Avrupa'nın Savunma Kapasitesi ve Türkiye'nin Rolü
AB'nin kendisini koruyabilecek tekil veya birleşik bir ordusunun olmaması ve silah sanayisinin dünya çapında gerilemesi, bu kaygıları artırıyor. Türkiye’nin savunma sanayisindeki önemli gelişmeler, Avrupa ülkelerinin dikkatini çekmeye başlamış durumda. Son yıllarda, çeşitli AB üyesi ülkelerin liderleri, Türkiye ile savunma ve askeri işbirliği konusunda açık ya da dolaylı olarak işbirliği yapmak istediklerini ifade etmeye başladılar. Avrupa basınında Türkiye ile ilgili çıkan haberler, Türkiye’nin uluslararası alandaki konumunu vurgulayan başlıklarla dolu. Avrupalıların gözünde Türkiye, jeopolitik merkezi konumu, barış elçiliği ve Avrupa için vazgeçilmez bir ülke olarak değerlendiriliyor.
ABD'nin Avrupa ile İlişkileri ve Tehdit Algısı
Öte yandan, anketler, Avrupalıların önemli bir kısmının ABD'yi güvenilir bir müttefik olarak değil, aksine tehdit olarak algılamaya başladığını ortaya koyuyor. 4 Aralık'ta yayımlanan anket sonuçları, Avrupalıların neredeyse yarısının ABD'yi tehdit unsuru olarak gördüğünü göstermekte. ABD'nin stratejik öncelikleri arasında ise NATO’nun güney kanadını güçlendirmek ve Karadeniz ile Boğazların önemini artırmak yer alıyor. Bu bağlamda, ABD'nin Türkiye ile Yunanistan arasındaki gergin ilişkileri yumuşatmaya yönelik adımlar atması bekleniyor.
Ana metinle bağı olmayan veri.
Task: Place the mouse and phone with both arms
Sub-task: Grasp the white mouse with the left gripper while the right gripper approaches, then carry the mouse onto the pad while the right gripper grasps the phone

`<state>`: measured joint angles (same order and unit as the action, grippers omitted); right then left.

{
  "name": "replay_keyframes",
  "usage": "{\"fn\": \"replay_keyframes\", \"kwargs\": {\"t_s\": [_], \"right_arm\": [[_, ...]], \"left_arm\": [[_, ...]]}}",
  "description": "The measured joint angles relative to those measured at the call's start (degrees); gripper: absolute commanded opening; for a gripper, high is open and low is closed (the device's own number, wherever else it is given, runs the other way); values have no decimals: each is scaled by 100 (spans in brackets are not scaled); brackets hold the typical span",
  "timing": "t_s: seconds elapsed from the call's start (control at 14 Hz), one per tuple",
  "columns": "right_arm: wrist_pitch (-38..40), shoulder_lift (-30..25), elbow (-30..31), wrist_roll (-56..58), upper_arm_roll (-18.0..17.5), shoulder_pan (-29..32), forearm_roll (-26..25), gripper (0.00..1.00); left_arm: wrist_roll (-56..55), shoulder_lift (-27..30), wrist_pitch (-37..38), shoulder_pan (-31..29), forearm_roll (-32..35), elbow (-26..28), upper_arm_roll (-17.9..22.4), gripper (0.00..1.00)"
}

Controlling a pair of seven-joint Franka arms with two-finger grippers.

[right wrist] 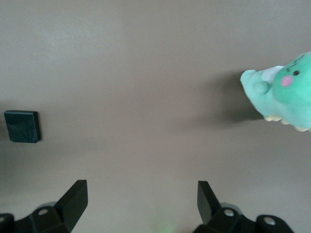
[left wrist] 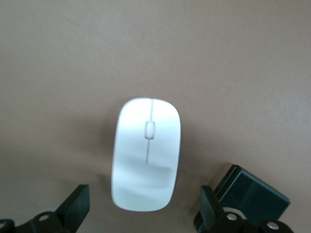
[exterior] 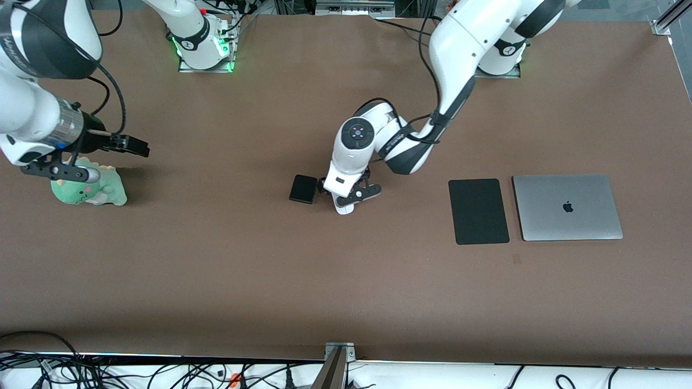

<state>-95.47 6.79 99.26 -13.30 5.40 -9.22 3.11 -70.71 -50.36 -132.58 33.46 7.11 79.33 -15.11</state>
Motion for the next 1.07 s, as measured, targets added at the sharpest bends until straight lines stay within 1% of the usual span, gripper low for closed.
{"fn": "replay_keyframes", "kwargs": {"t_s": [0.21, 0.29, 0.36, 0.43, 0.5, 0.71, 0.93, 1.0, 1.07], "right_arm": [[-102, 111, 86, -179, -1, -95, 31, 100], [-121, 134, 86, -225, -1, -122, 34, 100], [-156, 149, 86, -311, -1, -162, 39, 100], [-205, 160, 86, -452, -1, -222, 41, 100], [-258, 172, 86, -602, -2, -293, 41, 100], [-419, 232, 93, -948, -6, -530, 41, 100], [-829, 434, 116, -1015, -8, -721, 42, 100], [-989, 542, 120, -1083, -9, -794, 43, 100], [-1145, 655, 123, -1153, -9, -868, 44, 100]], "left_arm": [[-5, -210, 1, 33, 0, -163, 58, 100], [-5, -239, 1, 27, 0, -173, 78, 87], [-2, -262, 0, 18, 0, -184, 85, 71], [2, -278, 0, 11, 0, -197, 89, 60], [30, -285, 0, 2, 0, -208, 94, 56], [241, -286, 0, -78, 0, -249, 101, 52], [359, -281, 0, -226, 1, -318, 105, 52], [528, -264, 0, -320, 1, -360, 102, 50], [773, -219, 15, -458, 1, -382, 94, 45]]}}
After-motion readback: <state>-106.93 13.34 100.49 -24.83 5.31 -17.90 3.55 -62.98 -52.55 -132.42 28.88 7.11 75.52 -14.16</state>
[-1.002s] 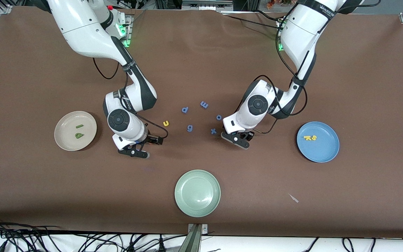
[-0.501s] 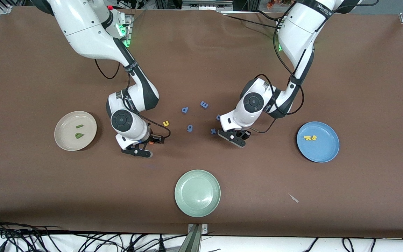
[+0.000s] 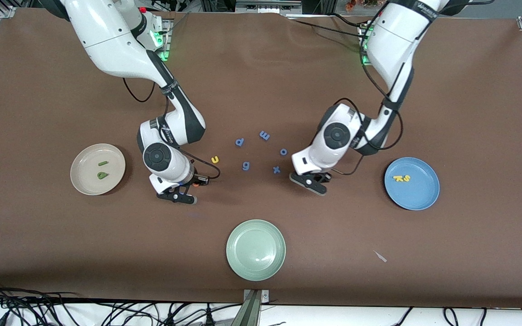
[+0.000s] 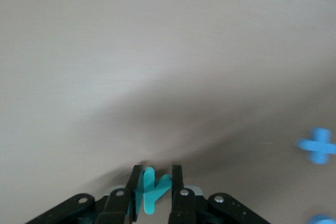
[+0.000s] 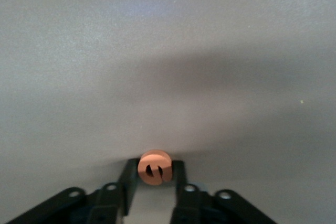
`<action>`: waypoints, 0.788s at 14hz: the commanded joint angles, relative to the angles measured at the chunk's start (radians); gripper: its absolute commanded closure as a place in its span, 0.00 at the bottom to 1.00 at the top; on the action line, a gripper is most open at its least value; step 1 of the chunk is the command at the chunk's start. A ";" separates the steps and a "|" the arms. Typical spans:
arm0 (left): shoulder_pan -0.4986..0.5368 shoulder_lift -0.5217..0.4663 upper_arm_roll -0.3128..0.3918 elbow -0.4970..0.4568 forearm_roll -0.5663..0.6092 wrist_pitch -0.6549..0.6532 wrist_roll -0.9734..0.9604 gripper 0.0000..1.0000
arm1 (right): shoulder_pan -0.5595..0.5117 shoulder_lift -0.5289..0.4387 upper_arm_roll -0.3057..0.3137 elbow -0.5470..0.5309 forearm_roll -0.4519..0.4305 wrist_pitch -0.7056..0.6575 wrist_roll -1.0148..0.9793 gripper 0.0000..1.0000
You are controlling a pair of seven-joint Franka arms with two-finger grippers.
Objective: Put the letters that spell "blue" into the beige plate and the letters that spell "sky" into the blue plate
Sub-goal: 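Drop the e on the beige plate while the left gripper drops y on blue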
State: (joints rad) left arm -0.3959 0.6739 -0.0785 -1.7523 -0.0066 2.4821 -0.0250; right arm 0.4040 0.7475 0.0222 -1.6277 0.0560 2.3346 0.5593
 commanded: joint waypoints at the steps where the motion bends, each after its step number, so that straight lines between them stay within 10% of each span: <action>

Doğu Akdeniz'deki Stratejik Gelişmeler
Kıbrıs adası, Türkiye ile Yunanistan arasındaki dostluğun sağlanmasında kritik bir rol oynamakta. ABD, Kıbrıs sorununu adil bir şekilde çözmenin, NATO’nun güney kanadının güçlendirilmesine katkıda bulunacağını düşünüyor. Dolayısıyla, Doğu Akdeniz'deki ekonomik ve ticari etkinliğin artırılması amacıyla adımlar atılmaya başlandı. ABD, Türkiye ve Yunanistan arasındaki sorunları belirlemeye yönelik çalışmalara başladı ve bu sorunlar arasında Ege Denizi ile Kıbrıs en üst sıralarda yer almakta. Kıbrıs sorununun çözümü, her iki tarafı ve anavatanları tatmin edecek bir şekilde gerçekleştirilmeye çalışılıyor.
Kıbrıs Sorununun Çözümü ve Bölgesel Etkileri
Başkan Trump, Kıbrıs sorununun çözümünde detaylı ve titiz çalışmalar yürütmekte. Elde edilecek çözüm, Kıbrıs Türk ve Rum yönetimlerini, garantör devletleri ve ABD'nin bölgedeki ortaklarını da dikkate alarak şekillendirilecektir. Ayrıca, Doğu Akdeniz'de güvenlik, enerji ve ekonomik faaliyetlerin ABD’nin çıkarları doğrultusunda düzenlenmesi hedeflenmektedir. Washington, Ankara ve Atina arasında yapılan resmi görüşmelerin merkezinde, Kıbrıs sorununun Türkiye ve Yunanistan’ı memnun edecek bir şekilde çözülmesi yer almakta. Bu durum, Güney Kıbrıs Rum Yönetimi’ni kaygılandırmakta; çünkü bu çözüm, Kıbrıs Türklerinin varlığını daha görünür kılabilir. Bölgesel dengelerin değişimi, Gazze’de kurulacak Barış Birliği içinde Türk askerinin yer alması ve ABD'nin Türkiye’ye F-35 satışını onaylaması, Türkiye’nin stratejik pozisyonunu güçlendirecek unsurlar arasında yer almakta.